The streets of Mumbai aren’t safe. The megapolis, with a population of 21 million, had the maximum number of “accidental deaths”(PDF) in India in 2009, the latest year for which figures are available—8,563. (The “accidental deaths” category includes those attributable to nature, railroad accidents, and other minor categories as well as traffic collisions.)

And the streets of Mumbai are getting more and more unsafe each year. Across India, though the number of road accidents increased by 1.4% from 2008 to 2009, the number of casualties increased by 7.3%. And out of a total of 3,57,021 accidental deaths across the country in 2009, a full 35.5% of them were due to road accidents. India’s National Crime Records Bureau even maintains an accidental deaths “clock”(PDF) that tabulates the statistics per day. According to the 2009 figures, 418 people die every day in India due to road accidents.

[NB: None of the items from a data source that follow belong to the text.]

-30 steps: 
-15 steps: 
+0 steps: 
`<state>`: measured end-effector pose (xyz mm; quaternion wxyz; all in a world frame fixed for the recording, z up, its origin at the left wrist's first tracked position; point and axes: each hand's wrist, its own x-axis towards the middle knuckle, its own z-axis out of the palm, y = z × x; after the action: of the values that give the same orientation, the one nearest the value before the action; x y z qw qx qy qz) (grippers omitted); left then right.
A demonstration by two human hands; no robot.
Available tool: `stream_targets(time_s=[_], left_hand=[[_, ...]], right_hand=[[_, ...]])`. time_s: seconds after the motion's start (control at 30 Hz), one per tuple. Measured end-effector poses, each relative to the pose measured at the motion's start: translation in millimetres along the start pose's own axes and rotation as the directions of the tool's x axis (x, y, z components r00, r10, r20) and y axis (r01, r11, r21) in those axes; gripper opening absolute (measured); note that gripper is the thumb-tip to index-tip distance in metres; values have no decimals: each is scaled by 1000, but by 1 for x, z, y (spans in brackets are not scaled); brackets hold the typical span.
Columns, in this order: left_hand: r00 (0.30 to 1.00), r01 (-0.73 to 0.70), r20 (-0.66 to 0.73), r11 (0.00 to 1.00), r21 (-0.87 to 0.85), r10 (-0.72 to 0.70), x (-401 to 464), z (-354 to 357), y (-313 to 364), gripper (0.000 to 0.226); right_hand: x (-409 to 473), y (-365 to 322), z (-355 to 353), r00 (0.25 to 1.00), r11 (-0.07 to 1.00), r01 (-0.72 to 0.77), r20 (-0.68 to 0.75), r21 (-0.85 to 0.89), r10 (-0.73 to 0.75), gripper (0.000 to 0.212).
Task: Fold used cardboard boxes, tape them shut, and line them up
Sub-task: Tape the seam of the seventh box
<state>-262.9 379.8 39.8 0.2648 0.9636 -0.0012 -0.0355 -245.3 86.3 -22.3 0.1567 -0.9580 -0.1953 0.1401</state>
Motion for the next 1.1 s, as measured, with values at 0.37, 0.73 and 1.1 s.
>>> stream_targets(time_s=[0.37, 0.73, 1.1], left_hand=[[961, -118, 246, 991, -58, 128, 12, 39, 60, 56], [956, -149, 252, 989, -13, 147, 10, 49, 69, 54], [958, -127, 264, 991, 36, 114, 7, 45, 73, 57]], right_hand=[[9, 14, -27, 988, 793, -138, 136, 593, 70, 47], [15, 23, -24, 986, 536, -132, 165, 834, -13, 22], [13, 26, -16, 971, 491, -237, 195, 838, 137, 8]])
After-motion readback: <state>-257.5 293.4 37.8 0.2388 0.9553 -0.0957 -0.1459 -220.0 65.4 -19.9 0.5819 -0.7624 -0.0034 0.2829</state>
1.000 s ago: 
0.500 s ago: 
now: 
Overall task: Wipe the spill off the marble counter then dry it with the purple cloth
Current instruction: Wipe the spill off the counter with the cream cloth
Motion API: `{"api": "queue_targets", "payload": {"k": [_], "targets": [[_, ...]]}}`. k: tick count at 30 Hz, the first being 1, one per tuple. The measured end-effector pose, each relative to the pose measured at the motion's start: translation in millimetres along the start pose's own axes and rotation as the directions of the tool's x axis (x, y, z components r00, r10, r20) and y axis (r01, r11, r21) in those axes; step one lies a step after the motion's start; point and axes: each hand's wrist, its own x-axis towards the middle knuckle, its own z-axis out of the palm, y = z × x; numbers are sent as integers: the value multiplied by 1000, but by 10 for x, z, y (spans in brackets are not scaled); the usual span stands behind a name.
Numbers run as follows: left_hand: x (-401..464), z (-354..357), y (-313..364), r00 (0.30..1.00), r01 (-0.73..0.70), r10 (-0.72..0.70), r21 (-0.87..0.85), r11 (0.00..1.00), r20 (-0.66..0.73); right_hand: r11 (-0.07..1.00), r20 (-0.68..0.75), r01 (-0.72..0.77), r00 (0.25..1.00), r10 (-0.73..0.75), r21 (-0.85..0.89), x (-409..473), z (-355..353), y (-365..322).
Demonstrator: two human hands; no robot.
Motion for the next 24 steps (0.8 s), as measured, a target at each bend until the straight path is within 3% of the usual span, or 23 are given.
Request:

Among the conclusions of a 2009 study on road safety in India by the University of Michigan is that pedestrians, bicyclists, and other non-motorists in urban areas “currently [account] for about 60% of all fatalities in urban areas, substantially more than in most high-income countries” and thus “urban safety policies should give the highest priority to pedestrian and bicycle separation from motor vehicles, speed control on main arterial roads, and traffic calming on all other roads.”

Two years after the study came out, and with the NCRB accidental death clock urgently ticking like a time bomb, people walk and bicycle on roads alongside speeding cars, 418 Shyam Kadams still die every day, and the senseless fatalities continue to build. How many dead bodies need to litter the roads before something changes?